_WORK TO COMPLETE:_
A faithful copy of the listing below is needed, with its pictures left out.

_STORED DATA:_
· · · · ·

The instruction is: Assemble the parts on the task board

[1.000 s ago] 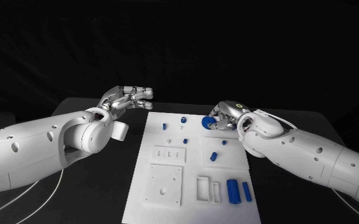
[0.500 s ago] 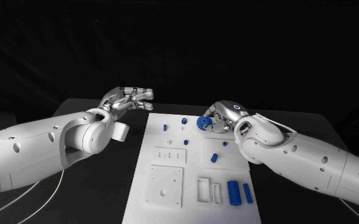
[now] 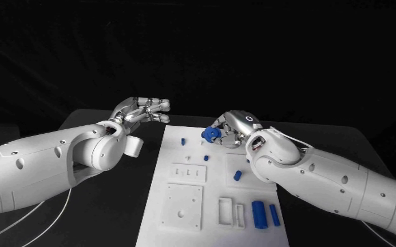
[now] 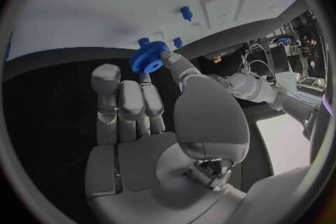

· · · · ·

_WRITTEN ANSWER:_
The instruction is: Assemble the parts on the task board

[1.000 s ago] 
[0.500 s ago] 
[now] 
[now] 

There is nothing further to add to the answer.